Second, in West Nusantara not only is the presence of pivot-neutral applicatives the norm, pivot-neutral applicatives are associated with diverse typological profiles, and are found across widely differing systems of alignment and across many types of symmetrical and asymmetrical voice systems. This casts doubt on the association of (pivot-neutral) applicatives with a proposed category of Indonesian-type languages showing two-way symmetrical voice systems and use of special coding for non-pivot actors, among other characteristic properties.
Third, instead of association with the emergence of a particular typological profile, there are indications that the presence of pivot-neutral applicatives in West Nusantara is associated specifically with the decline of Philippine-type voice. Particularly in Central Sama, Totoli, Pendau and Bobongko, we see incomplete stages in the transition from Philippine-type voice to pivot-neutral applicatives, showing how the former might have receded in productivity, while the latter expanded. The extension of applicatives into co-occurrence with both av and pv constructions drove reorganization from an integrated Philippine-type voice system (av, pv, lv, cv) to the separation of symmetrical voice (av and pv) and pivot-neutral applicatives as independent paradigmatic alternations in the verbal system. This probably took place incrementally. For example, in Pendau the goal- and beneficiary-selecting applicatives co-occur with av marking, but locative- and instrumental-selecting applicatives with the same suffixal marking are only found in pv.
In Chapter 6, distributional patterns for the forms of AMs, and their functions were presented. The predominant pattern in West Nusantara is for one form of AM to be associated with selection of locative and goal applied phrases, and another form of AM to be associated with selection of beneficiary, theme, and instrument applied phrases. This pattern of functional distribution across AMs is pervasive and broadly distributed across the region. It also shows marked similarities to the pattern of functional distribution across the lv and cv constructions in pmp and pan.

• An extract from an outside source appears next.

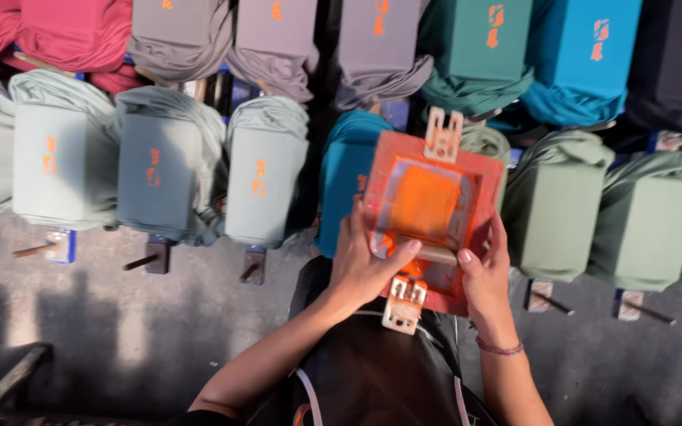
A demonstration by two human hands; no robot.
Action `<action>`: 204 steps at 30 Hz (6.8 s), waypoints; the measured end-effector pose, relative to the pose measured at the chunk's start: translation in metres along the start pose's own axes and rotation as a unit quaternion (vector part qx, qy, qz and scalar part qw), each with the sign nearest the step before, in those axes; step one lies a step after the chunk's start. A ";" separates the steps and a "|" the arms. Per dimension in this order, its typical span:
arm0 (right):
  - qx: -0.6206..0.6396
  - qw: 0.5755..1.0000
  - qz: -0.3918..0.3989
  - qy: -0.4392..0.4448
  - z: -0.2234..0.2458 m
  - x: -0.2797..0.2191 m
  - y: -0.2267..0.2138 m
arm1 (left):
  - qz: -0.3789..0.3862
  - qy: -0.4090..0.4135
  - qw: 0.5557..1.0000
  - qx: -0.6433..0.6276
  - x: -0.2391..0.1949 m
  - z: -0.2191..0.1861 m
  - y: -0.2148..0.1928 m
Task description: The person uses a squeegee to apply orange ink through a screen printing frame onto a series of folded hoodies arranged on a rack. The person moves the frame along the rack and repeats the squeegee strokes on each garment.
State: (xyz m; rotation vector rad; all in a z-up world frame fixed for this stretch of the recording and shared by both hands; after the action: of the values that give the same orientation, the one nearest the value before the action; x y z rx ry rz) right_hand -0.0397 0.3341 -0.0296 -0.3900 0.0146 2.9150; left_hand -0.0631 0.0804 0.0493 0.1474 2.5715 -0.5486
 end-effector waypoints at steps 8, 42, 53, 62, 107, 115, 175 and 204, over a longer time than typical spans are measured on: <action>-0.058 0.996 0.013 0.072 -0.046 0.064 -0.102 | -0.022 -0.074 0.997 0.019 0.021 -0.033 0.093; -0.619 0.745 0.189 -0.159 0.063 0.027 -0.010 | 0.002 0.047 0.999 -0.025 0.033 0.023 0.140; -0.616 0.749 0.139 -0.199 0.051 0.025 -0.015 | 0.032 0.045 0.998 -0.037 0.033 0.016 0.136; -0.330 0.933 0.134 -0.055 0.076 0.032 -0.057 | 0.016 0.030 0.999 -0.007 0.036 0.020 0.138; -0.639 0.730 0.188 -0.153 0.048 0.077 -0.204 | -0.014 -0.006 1.000 0.012 0.023 -0.074 0.308; -0.624 0.752 0.136 -0.163 0.100 0.082 -0.180 | 0.011 0.006 1.000 0.005 0.027 -0.063 0.306; -0.121 0.985 0.080 -0.096 -0.046 0.143 -0.479 | -0.052 -0.013 0.998 -0.016 0.020 -0.155 0.481; -0.604 0.753 0.184 -0.187 0.081 0.104 -0.374 | 0.040 -0.013 0.999 -0.014 0.038 -0.118 0.492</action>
State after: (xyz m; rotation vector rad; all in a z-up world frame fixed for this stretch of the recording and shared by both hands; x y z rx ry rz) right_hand -0.0847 0.7237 0.0271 0.0923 -2.0953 2.8197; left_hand -0.0492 0.5774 -0.0498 0.2305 2.5349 -0.4807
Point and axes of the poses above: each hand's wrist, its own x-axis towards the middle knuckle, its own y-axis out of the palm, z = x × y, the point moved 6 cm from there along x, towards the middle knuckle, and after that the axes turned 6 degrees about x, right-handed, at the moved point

Furthermore, the association of benefactive and instrumental ACs with the same AM to the exclusion of locative and goal ACs is cross-linguistically unusual.
Based on evidence from synchronic allomorphic alternations between ‑i and ‑an with locative- and goal-selecting ACs in some languages of West Nusantara, I have argued that AMs marking locative-/goal-selecting ACs with either the form ‑i or ‑an are derived from lv morphology. For AMs that select beneficiaries, instruments, and themes, we see more variance in the form of the suffix. In South Sulawesi languages, Balinese-Sasak-Sumbawa, and Sama-Bajaw the morpheme ‑an or some regular reflex of this is used exclusively. Elsewhere, a variety of forms like ‑akən, ‑kan, and ‑ako are used, but some irregularities in expected sound correspondences for these complicate the picture. In addition, there is some evidence that older forms of benefactive/instrumental AMs have been replaced with newer ones, e.g. Javanese ‑ʔən replaced with ‑akən, and Proto Malayic ‑an replaced with ‑kan. Therefore, I have argued that the most likely explanation is that these constructions are derived from earlier cv constructions marked with a reflex of the pmp imperative/negative cv suffix *-an in earlier stages, with later replacement of the form in many languages.

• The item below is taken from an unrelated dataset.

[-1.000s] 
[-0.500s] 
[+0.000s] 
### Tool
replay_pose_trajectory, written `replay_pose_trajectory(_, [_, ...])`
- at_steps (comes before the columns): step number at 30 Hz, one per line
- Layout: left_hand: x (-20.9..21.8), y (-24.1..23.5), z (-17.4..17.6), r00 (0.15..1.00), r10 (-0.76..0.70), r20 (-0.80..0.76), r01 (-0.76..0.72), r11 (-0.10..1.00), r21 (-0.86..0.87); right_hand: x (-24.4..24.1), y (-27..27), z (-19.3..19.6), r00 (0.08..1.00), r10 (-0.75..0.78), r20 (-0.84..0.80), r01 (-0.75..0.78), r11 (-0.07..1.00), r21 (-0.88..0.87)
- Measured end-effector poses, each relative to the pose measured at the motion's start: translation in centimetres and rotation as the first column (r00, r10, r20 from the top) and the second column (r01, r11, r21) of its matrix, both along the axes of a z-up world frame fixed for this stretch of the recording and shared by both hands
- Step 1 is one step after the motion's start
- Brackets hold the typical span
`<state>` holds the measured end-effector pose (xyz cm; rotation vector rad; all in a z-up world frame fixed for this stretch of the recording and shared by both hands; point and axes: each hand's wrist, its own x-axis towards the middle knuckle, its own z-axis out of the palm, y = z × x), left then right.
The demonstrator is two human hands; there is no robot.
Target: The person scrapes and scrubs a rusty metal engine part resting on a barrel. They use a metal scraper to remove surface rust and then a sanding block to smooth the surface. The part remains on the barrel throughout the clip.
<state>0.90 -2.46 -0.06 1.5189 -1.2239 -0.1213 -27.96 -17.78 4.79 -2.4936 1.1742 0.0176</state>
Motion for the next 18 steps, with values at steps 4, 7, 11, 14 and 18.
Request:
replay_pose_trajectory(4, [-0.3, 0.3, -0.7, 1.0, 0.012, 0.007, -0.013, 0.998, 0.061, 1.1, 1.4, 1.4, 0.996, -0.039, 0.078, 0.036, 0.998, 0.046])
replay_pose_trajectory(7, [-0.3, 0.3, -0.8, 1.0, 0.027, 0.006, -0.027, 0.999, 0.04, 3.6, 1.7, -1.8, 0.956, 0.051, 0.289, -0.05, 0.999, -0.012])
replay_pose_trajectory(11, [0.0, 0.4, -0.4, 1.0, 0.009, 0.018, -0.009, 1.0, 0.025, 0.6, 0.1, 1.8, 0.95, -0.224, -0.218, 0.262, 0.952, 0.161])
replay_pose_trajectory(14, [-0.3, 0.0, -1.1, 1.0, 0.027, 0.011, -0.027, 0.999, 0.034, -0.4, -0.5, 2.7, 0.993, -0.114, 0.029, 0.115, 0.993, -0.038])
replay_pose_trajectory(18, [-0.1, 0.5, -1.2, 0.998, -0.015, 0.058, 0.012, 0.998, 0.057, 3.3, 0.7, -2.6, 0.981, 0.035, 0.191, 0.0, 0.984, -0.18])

In Chapter 6, I also present evidence for a number of subareal patterns in the properties of AC and AMs in West Nusantara. With respect to polyfunctionality, AMs in languages of Sulawesi are less likely to show causative functions than AMs in other western Indonesian languages. With respect to properties of ACs, a number of languages of Sulawesi show unexpected patterns of indexing and syntactic properties for the applied phrase. These patterns appear to be driven by animacy effects whereby beneficiaries are treated differently than instruments, themes, and circumstantial roles like reason and purpose. More animate participants are more likely to be indexed on the verb, more likely to show distinctive forms of such indexing, and more likely to show access to syntactic operations and to map to subject or pivot in P-oriented clauses (passive, pv).
In Chapter 7, I present a comprehensive functional typology of ACs and other AM-marked constructions based on a sample of 24 West Nusantara languages. ACs are categorized by the semantic role selected as the applied phrase and then described according to their observed range of syntactic and semantic properties across the languages. Beneficiary-selecting ACs again show different properties than theme- and instrument-selecting ACs, despite being marked with the same AMs. The former almost always show maximally ditransitive structures, while the latter typically show monotransitive structures with remapping of the companion phrase to an oblique relation. Locative- and goal-selecting ACs to a lesser extent also show some differences in properties. Some goal-selecting ACs are maximally ditransitive, but both locative- and goal-selecting ACs show remapping structures in a good number of languages.
Several directions for further research are implicated by this study. Regarding diachronic development, more historical-comparative research is needed, particularly on the forms of pivot-neutral AMs that mark beneficiary, instrument, and theme applied phrases. This research should take into account many more possible cognate forms and detailed analysis of sound correspondences than were possible to consider in this study. Research on languages of Borneo may also be of particular interest. Few languages in Indonesian Kalimantan and parts of Central and North Sarawak could be included in this study due to lack of basic documentation and grammatical description. Patterns of language contact in Borneo are also particularly complex, and it is clear that more research is needed to show how and why Borneo languages have changed structurally over time.
For applicatives in synchronic use, the influence of lexical semantics is a promising direction for further research. Here it would be of value to investigate the extent to which the subareal patterns shown for Sulawesi versus other western Indonesian languages hold. Also, adopting a constructional approach to applicatives of course implicates further studies of applicatives in usage, especially usage in natural discourse and larger scale corpus studies from which frequency patterns might be investigated. At present, it is difficult to conduct these types of research because nearly all corpus resources for West Nusantara languages are concentrated in a very small number of languages, including Indonesian and Javanese. Even smaller documentary linguistic records, collections of textual material, and lexical resources are lacking for the large majority of languages of West Nusantara. Thus, descriptive linguistic research based on field study and language documentation must go hand in hand with deeper studies of particular features of language in this region, including applicatives.
Lastly, study of applicatives in natural speech and interactive speech events is needed. This study has touched on some functions of applicatives related to semantic transitivity and information structure, like use of ACs to indicate higher specificity or affectedness, higher topicality, and given status in the discourse context for the referent of the applied phrase. These types of functions can only be reliably identified and described through study of natural connected speech. At present, the only research of this type for West Nusantara is Donohue’s (2001) study of Tukang Besi applicatives in narrative texts. Interactional and pragmatic uses of applicatives have also received little attention. But several authors mention marking of the predicate with a benefactive AM as a means of expressing a request or polite imperative, and a number of speakers with whom I have worked find that benefactive imperatives are among the most natural examples of ACs in daily usage. This could explain how the pan/pmp imperative cv suffix *-an came to be the general marker of pivot-neutral benefactive/instrumental ACs. Moreover in languages that lost morphologically-marked mood distinctions, frequent use of benefactive ACs in requests could subsequently lead to grammaticalization of the benefactive AM as a general imperative marker. Therefore, new research based on natural connected speech and interactional speech events is of great importance for further investigation of the synchronic functions of applicatives with implications for their diachronic development.